**The task**
Below are entries; copy exactly the lines from the one with "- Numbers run" through the one with "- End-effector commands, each", both included, and leave out the rest.

**Extracted records**
● ● ● ● ● ● ●
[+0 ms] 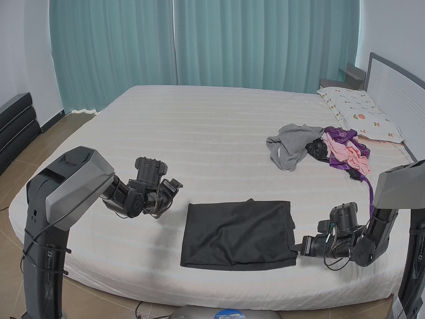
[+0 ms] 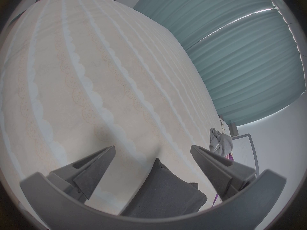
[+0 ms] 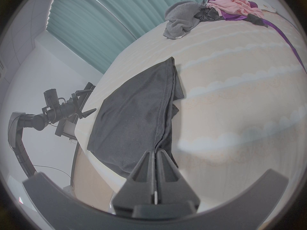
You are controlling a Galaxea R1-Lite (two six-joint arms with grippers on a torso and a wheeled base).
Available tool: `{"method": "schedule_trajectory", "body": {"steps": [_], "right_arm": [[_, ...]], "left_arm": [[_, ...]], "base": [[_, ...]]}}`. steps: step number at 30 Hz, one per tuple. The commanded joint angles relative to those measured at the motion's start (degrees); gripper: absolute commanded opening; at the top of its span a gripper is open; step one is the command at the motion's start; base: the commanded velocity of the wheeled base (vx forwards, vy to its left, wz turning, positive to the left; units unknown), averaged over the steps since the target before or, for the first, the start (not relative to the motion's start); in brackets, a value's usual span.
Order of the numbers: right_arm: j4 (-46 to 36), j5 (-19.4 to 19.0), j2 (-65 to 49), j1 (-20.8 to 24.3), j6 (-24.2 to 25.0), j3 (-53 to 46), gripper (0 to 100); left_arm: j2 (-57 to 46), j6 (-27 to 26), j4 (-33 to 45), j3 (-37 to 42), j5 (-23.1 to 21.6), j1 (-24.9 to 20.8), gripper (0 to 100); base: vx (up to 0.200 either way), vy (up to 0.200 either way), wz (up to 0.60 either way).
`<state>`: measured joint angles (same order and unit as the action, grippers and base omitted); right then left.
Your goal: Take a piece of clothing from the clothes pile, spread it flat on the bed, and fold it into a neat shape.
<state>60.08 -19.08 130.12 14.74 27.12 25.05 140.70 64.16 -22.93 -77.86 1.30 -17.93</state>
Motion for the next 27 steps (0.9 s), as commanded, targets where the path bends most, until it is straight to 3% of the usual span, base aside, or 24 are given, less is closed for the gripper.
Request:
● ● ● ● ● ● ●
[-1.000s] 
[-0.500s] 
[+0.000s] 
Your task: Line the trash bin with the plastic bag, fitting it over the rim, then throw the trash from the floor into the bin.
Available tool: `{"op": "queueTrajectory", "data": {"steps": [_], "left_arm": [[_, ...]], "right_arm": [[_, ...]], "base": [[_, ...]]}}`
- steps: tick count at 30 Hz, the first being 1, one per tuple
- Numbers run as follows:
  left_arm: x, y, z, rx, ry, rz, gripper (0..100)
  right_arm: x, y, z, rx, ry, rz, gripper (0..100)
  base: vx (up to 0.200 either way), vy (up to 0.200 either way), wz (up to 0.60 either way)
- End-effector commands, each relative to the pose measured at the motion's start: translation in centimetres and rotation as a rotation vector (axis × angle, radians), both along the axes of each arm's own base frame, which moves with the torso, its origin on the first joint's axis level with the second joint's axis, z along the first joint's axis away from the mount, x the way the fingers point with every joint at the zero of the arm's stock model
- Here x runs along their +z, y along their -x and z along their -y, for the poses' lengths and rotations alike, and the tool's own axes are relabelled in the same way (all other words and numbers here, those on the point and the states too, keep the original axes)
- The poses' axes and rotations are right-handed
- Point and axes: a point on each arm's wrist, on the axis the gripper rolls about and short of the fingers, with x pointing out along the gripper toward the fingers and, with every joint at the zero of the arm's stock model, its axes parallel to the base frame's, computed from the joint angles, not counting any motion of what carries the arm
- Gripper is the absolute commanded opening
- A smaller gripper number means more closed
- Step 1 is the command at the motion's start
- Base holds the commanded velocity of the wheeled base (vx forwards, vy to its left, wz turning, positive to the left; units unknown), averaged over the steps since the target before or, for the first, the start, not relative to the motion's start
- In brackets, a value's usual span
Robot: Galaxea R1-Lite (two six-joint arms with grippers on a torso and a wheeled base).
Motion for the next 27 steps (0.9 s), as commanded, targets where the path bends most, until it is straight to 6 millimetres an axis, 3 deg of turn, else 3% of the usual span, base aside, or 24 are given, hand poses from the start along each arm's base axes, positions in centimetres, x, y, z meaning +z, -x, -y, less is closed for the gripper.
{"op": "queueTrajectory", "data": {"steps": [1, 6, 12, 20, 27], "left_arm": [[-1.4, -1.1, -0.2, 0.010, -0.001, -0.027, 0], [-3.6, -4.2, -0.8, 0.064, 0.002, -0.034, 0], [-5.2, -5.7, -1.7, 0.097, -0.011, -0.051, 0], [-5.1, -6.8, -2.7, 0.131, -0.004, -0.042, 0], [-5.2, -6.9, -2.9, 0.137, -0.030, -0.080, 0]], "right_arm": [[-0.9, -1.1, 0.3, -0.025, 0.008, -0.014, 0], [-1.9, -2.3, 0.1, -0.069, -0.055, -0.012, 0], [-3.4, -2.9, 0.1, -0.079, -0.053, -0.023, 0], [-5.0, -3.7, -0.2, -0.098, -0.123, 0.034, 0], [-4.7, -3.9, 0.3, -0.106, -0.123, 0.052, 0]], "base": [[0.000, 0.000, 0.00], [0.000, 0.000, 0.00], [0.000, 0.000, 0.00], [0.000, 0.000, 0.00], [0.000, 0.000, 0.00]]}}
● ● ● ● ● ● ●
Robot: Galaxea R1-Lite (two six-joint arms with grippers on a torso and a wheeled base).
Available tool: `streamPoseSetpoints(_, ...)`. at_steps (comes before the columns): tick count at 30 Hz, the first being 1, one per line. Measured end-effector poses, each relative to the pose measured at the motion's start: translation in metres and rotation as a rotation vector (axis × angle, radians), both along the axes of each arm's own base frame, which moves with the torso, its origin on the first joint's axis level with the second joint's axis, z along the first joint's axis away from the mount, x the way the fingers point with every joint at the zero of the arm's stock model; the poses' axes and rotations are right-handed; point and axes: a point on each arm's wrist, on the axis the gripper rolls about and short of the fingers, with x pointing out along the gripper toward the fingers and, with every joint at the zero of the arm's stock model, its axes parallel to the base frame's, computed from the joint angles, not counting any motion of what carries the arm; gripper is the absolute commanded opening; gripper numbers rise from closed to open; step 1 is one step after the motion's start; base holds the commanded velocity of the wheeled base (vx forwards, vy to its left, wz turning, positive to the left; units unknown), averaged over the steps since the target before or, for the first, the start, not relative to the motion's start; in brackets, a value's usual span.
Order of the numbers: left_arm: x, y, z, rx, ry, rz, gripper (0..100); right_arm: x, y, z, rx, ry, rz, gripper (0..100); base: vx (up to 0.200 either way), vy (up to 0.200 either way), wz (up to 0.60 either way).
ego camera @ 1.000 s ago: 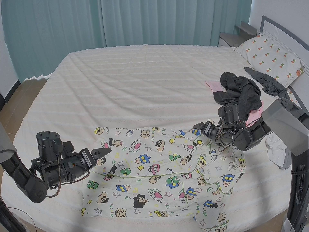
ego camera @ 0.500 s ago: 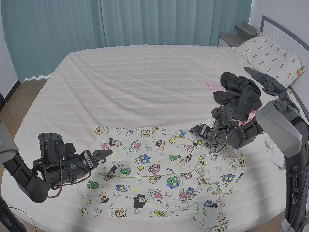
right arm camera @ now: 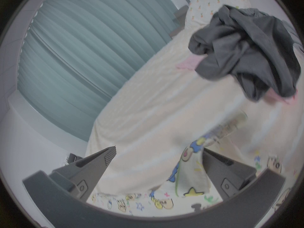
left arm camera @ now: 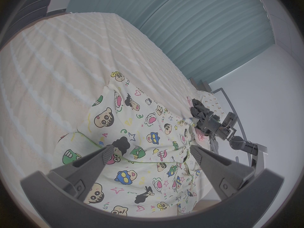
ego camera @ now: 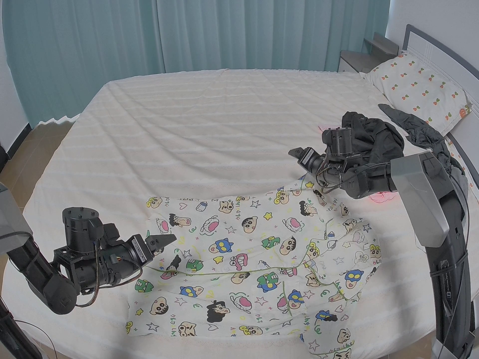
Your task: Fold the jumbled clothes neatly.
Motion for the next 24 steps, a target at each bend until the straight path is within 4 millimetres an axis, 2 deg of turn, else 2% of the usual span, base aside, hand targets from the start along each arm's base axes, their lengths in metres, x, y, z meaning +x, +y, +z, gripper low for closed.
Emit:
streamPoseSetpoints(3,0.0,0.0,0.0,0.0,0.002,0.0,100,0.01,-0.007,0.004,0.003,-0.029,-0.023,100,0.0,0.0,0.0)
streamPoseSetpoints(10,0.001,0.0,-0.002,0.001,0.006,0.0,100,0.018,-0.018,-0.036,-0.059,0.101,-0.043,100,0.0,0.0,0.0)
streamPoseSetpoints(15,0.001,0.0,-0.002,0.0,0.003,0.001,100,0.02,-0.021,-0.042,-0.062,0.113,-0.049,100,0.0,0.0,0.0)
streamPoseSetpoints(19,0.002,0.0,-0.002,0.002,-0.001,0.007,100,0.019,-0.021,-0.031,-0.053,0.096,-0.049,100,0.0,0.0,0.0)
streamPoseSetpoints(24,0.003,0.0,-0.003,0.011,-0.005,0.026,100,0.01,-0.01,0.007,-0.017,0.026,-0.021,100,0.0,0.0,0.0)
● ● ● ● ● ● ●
**Answer area**
- Numbers run as follows:
  left_arm: x, y, z, rx, ry, rz, gripper (0..100)
  right_arm: x, y, z, rx, ry, rz, gripper (0..100)
  base: vx (up to 0.200 either way), vy (up to 0.200 either way), wz (up to 0.60 either way)
- End-effector commands, each relative to the pose measured at the motion's start: translation in centimetres and rotation as a rotation vector (axis × angle, radians), both along the axes of each arm's own base frame, which moves with the torso, its origin on the first joint's axis level with the second joint's axis, z along the first joint's axis away from the mount, x the way the fingers point with every joint at the zero of the arm's stock model

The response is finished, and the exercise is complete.